====== Source information

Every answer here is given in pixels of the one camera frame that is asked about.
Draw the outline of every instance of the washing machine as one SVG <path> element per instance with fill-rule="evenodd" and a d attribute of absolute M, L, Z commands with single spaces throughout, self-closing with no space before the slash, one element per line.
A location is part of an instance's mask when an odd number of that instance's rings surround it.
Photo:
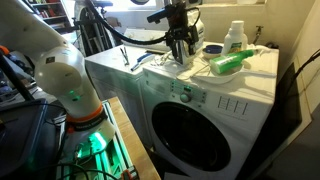
<path fill-rule="evenodd" d="M 248 72 L 225 82 L 196 59 L 143 68 L 154 150 L 192 179 L 235 179 L 273 106 L 278 51 L 248 58 Z"/>

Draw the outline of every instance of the wall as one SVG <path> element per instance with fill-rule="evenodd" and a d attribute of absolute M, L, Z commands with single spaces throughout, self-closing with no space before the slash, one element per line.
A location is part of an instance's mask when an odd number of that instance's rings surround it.
<path fill-rule="evenodd" d="M 257 44 L 274 42 L 280 46 L 279 75 L 282 77 L 289 66 L 292 45 L 315 0 L 268 0 L 265 6 L 218 5 L 201 8 L 201 20 L 206 27 L 206 40 L 223 42 L 232 20 L 245 21 L 245 33 L 249 42 L 255 38 L 256 26 L 264 26 Z M 139 27 L 154 30 L 168 30 L 167 21 L 161 24 L 149 24 L 146 17 L 152 12 L 108 12 L 108 16 L 117 17 L 122 24 L 120 31 L 127 27 Z"/>
<path fill-rule="evenodd" d="M 291 60 L 301 67 L 320 48 L 320 0 L 316 0 L 292 49 Z M 300 96 L 306 95 L 307 112 L 312 122 L 273 161 L 264 178 L 320 179 L 320 57 L 306 66 L 299 76 L 302 81 Z"/>

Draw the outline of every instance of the black cable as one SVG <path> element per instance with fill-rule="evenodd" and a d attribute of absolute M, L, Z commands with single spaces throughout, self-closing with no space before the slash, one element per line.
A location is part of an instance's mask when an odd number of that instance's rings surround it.
<path fill-rule="evenodd" d="M 111 175 L 111 174 L 109 174 L 109 173 L 107 173 L 107 172 L 101 171 L 101 170 L 99 170 L 99 169 L 88 169 L 88 170 L 86 170 L 86 172 L 98 172 L 98 173 L 102 173 L 102 174 L 104 174 L 105 176 L 109 176 L 109 177 L 111 177 L 112 179 L 117 180 L 117 178 L 114 177 L 113 175 Z"/>
<path fill-rule="evenodd" d="M 107 173 L 107 172 L 105 172 L 105 171 L 102 171 L 102 170 L 99 170 L 99 169 L 88 169 L 88 170 L 85 170 L 86 172 L 97 172 L 97 173 L 102 173 L 102 174 L 104 174 L 105 176 L 108 176 L 108 177 L 111 177 L 112 179 L 114 179 L 114 180 L 118 180 L 116 177 L 114 177 L 113 175 L 111 175 L 111 174 L 109 174 L 109 173 Z M 66 178 L 66 177 L 69 177 L 69 176 L 72 176 L 72 175 L 75 175 L 75 174 L 78 174 L 78 173 L 80 173 L 81 171 L 75 171 L 75 172 L 72 172 L 72 173 L 70 173 L 70 174 L 66 174 L 66 175 L 64 175 L 63 177 L 61 177 L 60 179 L 64 179 L 64 178 Z"/>
<path fill-rule="evenodd" d="M 129 43 L 132 44 L 138 44 L 138 45 L 152 45 L 152 44 L 158 44 L 161 43 L 162 41 L 164 41 L 166 39 L 166 35 L 163 37 L 160 37 L 158 39 L 154 39 L 151 41 L 138 41 L 138 40 L 134 40 L 134 39 L 130 39 L 124 35 L 122 35 L 121 33 L 119 33 L 118 31 L 116 31 L 113 27 L 111 27 L 108 22 L 106 22 L 98 13 L 98 11 L 95 9 L 93 3 L 91 0 L 86 0 L 86 3 L 88 5 L 88 8 L 90 9 L 90 11 L 92 11 L 92 13 L 94 14 L 95 18 L 98 19 L 98 21 L 100 21 L 100 23 L 107 28 L 111 33 L 113 33 L 116 37 L 127 41 Z"/>
<path fill-rule="evenodd" d="M 37 14 L 36 10 L 29 4 L 27 0 L 22 0 L 26 6 L 28 6 L 35 14 Z"/>
<path fill-rule="evenodd" d="M 67 112 L 67 110 L 66 110 L 63 106 L 59 106 L 59 105 L 56 105 L 56 104 L 47 104 L 47 103 L 30 103 L 30 104 L 21 104 L 21 105 L 19 105 L 19 106 L 15 106 L 15 107 L 12 107 L 12 108 L 6 109 L 6 110 L 4 110 L 4 111 L 10 111 L 10 110 L 17 109 L 17 108 L 21 108 L 21 107 L 38 106 L 38 105 L 43 105 L 43 106 L 53 106 L 53 107 L 61 108 L 62 110 L 64 110 L 64 113 L 66 113 L 66 112 Z"/>
<path fill-rule="evenodd" d="M 79 33 L 79 35 L 77 36 L 76 40 L 74 40 L 74 42 L 72 43 L 72 45 L 74 45 L 80 38 L 80 36 L 82 35 L 82 33 Z"/>
<path fill-rule="evenodd" d="M 312 61 L 314 61 L 315 59 L 317 59 L 320 56 L 320 49 L 318 49 L 315 53 L 312 54 L 312 56 L 297 70 L 297 72 L 292 76 L 291 81 L 290 81 L 290 85 L 285 93 L 285 99 L 287 98 L 287 96 L 289 95 L 290 89 L 292 88 L 295 80 L 297 79 L 297 77 L 299 76 L 299 74 L 302 72 L 302 70 L 308 65 L 310 64 Z"/>
<path fill-rule="evenodd" d="M 60 143 L 60 147 L 59 147 L 57 155 L 56 155 L 55 162 L 59 162 L 59 159 L 60 159 L 60 157 L 62 155 L 62 151 L 63 151 L 64 145 L 65 145 L 66 139 L 67 139 L 67 130 L 68 130 L 68 128 L 69 128 L 69 125 L 66 122 L 65 128 L 64 128 L 64 132 L 63 132 L 63 135 L 62 135 L 62 139 L 61 139 L 61 143 Z"/>
<path fill-rule="evenodd" d="M 196 19 L 196 22 L 194 22 L 194 24 L 193 24 L 193 26 L 195 26 L 195 25 L 198 23 L 199 19 L 200 19 L 201 11 L 200 11 L 200 9 L 197 8 L 197 7 L 193 7 L 193 8 L 187 9 L 187 11 L 192 11 L 192 10 L 197 10 L 197 11 L 198 11 L 198 17 L 197 17 L 197 19 Z"/>
<path fill-rule="evenodd" d="M 51 168 L 56 168 L 56 167 L 64 167 L 64 166 L 71 166 L 71 167 L 75 167 L 77 169 L 79 169 L 80 171 L 79 172 L 82 172 L 85 177 L 86 177 L 86 180 L 90 180 L 89 179 L 89 175 L 87 173 L 87 170 L 83 169 L 83 167 L 79 166 L 79 165 L 76 165 L 76 164 L 70 164 L 70 163 L 59 163 L 59 164 L 52 164 L 52 165 L 49 165 L 49 166 L 45 166 L 45 167 L 42 167 L 42 168 L 39 168 L 33 172 L 31 172 L 32 174 L 34 173 L 38 173 L 40 171 L 43 171 L 43 170 L 46 170 L 46 169 L 51 169 Z"/>

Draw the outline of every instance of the robotic arm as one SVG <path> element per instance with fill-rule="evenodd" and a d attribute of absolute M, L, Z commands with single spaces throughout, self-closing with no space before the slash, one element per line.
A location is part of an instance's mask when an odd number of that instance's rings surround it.
<path fill-rule="evenodd" d="M 67 110 L 74 148 L 88 135 L 101 131 L 108 142 L 114 128 L 84 67 L 84 57 L 20 0 L 0 2 L 0 44 L 29 56 L 35 64 L 35 80 Z"/>
<path fill-rule="evenodd" d="M 199 9 L 187 9 L 192 4 L 199 4 L 199 1 L 190 0 L 186 3 L 183 0 L 172 0 L 171 4 L 167 2 L 163 9 L 147 17 L 149 23 L 159 23 L 160 19 L 167 18 L 170 29 L 166 34 L 166 45 L 171 48 L 174 59 L 181 65 L 191 62 L 193 55 L 202 47 L 204 39 Z"/>

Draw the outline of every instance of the green led light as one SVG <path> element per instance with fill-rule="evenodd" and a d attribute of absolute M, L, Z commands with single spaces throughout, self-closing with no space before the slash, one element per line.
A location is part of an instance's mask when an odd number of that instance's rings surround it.
<path fill-rule="evenodd" d="M 100 149 L 106 148 L 107 142 L 103 139 L 103 137 L 101 136 L 101 134 L 98 133 L 98 132 L 95 132 L 93 135 L 94 135 L 94 136 L 97 138 L 97 140 L 99 141 L 99 143 L 97 143 L 97 144 L 100 145 L 99 148 L 100 148 Z"/>

============

Your task >> Your answer is the exact run of lines above from the one with "Draw the outline of every instance of the washing" through the one with "Draw the outline of every instance of the wall", both ends included, minus any picture.

Solution to this task >>
Draw the outline of every instance of the washing machine as one SVG <path> element per instance with fill-rule="evenodd" and a d attribute of absolute M, L, Z commands with single spaces throughout, self-closing with no space before the slash, one element per line.
A location is part of an instance's mask when an odd number of that instance's rings surround it.
Photo:
<path fill-rule="evenodd" d="M 248 72 L 225 82 L 196 59 L 143 68 L 154 150 L 192 179 L 235 179 L 273 106 L 278 51 L 248 58 Z"/>

Draw the outline of every instance of the wall as one SVG <path> element per instance with fill-rule="evenodd" and a d attribute of absolute M, L, Z commands with single spaces throughout, self-closing with no space before the slash, one element per line.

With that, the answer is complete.